1 “Micro” è il prefisso per ordini di grandezza tra il milionesimo e il centomillesimo di metro; “nano” per quelli tra il miliardesimo e il diecimilionesimo di metro.
2 I Filtri Cavali sono dispositivi di metallo che s’impiantano all’interno della vena cava per impedire la migrazione embolia di trombi che originino dagli arti inferiori o dal bacino.
3 Diametro Aerodinamico Medio è il diametro di una particella sferica che abbia densità di 1g/cm3 e velocità di sedimentazione uguale a quella della particella in questione. La velocità con cui le particelle sospese in atmosfera si depositano è direttamente proporzionale al loro diametro aerodinamico.

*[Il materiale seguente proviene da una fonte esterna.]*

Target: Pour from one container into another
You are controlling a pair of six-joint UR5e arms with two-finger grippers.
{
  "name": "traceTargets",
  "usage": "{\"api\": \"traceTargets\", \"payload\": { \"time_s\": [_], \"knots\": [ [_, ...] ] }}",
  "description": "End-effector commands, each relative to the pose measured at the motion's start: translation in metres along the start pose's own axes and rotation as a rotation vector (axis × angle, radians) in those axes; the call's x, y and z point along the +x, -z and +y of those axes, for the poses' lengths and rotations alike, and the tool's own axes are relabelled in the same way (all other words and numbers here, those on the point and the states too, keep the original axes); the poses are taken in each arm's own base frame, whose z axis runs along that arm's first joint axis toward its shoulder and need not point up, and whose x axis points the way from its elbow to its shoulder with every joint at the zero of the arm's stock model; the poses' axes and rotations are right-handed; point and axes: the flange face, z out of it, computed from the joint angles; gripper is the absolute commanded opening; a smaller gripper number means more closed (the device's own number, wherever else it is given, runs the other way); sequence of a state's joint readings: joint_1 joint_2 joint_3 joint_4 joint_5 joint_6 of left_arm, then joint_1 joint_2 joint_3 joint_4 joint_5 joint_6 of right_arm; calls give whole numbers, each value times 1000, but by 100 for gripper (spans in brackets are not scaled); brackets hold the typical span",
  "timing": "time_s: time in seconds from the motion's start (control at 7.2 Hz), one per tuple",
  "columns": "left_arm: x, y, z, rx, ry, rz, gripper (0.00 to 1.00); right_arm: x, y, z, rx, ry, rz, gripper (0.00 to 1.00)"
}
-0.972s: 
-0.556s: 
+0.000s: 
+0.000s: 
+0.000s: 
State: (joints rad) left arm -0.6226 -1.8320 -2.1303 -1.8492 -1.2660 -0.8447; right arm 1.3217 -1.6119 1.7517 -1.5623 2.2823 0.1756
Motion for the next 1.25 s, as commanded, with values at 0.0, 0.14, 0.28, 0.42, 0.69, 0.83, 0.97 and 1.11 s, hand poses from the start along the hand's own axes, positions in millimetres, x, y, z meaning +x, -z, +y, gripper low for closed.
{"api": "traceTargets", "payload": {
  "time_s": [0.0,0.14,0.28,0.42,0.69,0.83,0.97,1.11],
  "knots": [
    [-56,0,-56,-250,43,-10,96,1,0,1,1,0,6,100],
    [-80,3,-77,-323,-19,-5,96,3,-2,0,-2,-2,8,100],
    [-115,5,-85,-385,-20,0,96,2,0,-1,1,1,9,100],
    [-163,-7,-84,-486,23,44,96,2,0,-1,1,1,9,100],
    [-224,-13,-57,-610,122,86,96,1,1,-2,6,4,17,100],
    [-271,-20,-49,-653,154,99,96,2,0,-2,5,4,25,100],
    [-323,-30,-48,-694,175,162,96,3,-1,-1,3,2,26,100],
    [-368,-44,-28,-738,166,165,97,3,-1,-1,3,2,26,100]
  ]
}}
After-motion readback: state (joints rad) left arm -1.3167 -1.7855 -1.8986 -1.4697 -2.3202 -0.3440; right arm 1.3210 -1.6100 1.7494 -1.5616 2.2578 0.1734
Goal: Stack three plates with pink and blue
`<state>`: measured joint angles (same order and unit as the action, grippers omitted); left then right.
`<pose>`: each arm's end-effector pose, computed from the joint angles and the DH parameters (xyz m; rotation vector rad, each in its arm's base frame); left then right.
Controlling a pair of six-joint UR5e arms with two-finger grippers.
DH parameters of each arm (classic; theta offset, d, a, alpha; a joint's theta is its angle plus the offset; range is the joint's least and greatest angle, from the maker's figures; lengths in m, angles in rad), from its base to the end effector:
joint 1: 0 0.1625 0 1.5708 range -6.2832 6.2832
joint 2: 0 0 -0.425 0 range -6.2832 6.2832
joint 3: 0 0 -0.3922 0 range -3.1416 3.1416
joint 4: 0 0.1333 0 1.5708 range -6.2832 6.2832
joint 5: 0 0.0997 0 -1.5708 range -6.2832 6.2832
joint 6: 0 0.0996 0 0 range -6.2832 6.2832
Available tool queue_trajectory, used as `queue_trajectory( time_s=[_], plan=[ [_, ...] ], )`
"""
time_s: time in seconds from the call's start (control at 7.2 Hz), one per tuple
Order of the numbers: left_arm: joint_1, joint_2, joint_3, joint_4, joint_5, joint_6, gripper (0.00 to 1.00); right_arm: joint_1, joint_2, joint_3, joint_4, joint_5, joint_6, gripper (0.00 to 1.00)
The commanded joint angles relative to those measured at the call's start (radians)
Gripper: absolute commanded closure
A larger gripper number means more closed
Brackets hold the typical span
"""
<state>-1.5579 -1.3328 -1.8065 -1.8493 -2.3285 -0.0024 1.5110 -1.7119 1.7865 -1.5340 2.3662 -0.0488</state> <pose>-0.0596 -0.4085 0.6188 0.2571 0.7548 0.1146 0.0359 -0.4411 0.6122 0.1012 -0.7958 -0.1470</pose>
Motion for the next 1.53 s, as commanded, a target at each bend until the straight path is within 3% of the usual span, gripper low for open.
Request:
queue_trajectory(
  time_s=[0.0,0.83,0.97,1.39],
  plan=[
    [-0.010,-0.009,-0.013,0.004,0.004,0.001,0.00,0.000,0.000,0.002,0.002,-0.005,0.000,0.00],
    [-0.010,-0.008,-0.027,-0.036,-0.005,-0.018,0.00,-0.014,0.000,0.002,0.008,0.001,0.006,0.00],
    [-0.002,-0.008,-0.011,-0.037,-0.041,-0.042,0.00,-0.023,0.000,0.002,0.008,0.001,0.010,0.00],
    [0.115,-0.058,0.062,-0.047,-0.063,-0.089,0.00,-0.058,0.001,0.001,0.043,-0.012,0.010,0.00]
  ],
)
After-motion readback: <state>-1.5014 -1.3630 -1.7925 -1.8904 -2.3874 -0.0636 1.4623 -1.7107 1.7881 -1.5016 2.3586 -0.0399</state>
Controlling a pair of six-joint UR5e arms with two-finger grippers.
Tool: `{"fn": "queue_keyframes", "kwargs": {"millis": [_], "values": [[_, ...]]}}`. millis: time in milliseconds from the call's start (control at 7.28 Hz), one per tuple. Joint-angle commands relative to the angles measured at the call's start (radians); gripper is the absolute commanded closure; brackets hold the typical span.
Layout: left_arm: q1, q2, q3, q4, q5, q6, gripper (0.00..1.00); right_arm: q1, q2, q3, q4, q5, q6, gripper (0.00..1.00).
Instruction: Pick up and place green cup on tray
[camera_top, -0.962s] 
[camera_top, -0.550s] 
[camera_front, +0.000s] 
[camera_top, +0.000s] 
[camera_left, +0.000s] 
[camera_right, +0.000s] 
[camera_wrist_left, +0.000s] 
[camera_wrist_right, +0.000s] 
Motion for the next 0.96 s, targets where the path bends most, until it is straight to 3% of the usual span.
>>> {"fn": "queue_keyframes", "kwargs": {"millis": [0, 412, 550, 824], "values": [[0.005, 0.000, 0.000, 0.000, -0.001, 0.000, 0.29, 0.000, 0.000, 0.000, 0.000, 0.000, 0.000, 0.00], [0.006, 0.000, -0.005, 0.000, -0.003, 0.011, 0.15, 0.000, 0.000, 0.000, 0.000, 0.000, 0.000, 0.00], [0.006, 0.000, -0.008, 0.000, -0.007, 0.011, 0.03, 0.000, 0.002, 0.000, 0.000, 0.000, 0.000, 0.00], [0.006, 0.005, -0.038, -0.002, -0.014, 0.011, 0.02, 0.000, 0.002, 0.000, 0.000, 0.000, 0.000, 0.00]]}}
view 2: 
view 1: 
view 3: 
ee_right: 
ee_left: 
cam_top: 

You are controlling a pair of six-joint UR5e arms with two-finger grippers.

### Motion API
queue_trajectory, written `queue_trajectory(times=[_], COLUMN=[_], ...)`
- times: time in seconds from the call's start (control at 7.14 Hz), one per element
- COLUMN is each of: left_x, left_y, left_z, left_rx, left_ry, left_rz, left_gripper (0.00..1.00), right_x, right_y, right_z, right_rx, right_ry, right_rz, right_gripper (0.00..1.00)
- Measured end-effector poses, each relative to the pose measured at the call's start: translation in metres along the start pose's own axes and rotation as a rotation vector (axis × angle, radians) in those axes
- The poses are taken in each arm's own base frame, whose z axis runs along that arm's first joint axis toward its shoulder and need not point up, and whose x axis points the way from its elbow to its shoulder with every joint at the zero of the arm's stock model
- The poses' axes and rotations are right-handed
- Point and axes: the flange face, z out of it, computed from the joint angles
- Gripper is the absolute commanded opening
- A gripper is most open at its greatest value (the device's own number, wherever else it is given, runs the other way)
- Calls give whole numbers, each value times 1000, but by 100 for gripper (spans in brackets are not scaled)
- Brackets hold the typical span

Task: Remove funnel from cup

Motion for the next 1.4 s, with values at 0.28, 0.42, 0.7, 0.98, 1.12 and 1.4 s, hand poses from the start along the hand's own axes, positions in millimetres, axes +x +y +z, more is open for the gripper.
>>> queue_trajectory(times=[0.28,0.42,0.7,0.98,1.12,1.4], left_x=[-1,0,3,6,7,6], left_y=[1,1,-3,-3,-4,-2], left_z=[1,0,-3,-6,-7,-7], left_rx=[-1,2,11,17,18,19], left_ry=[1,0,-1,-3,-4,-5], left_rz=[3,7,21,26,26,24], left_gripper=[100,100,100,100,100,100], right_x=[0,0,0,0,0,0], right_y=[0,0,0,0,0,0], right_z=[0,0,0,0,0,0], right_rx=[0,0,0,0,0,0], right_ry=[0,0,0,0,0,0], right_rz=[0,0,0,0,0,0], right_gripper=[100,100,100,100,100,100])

4 I Quantum Dots sono nanocristalli che s’illuminano quando sono stimolati da luce ultravioletta. La lunghezza d’onda della luce di cui s’illuminano dipende dalla dimensione del cristallo stesso.
5 I Dendrimeri sono molecole organo-metalliche costruite in laboratorio capaci di trasportare un’altra molecola in grado di riconoscere una cellula cancerosa, un agente terapeutico che uccida quelle cellule ed una molecola che riconosca il segnale della morte di una cellula.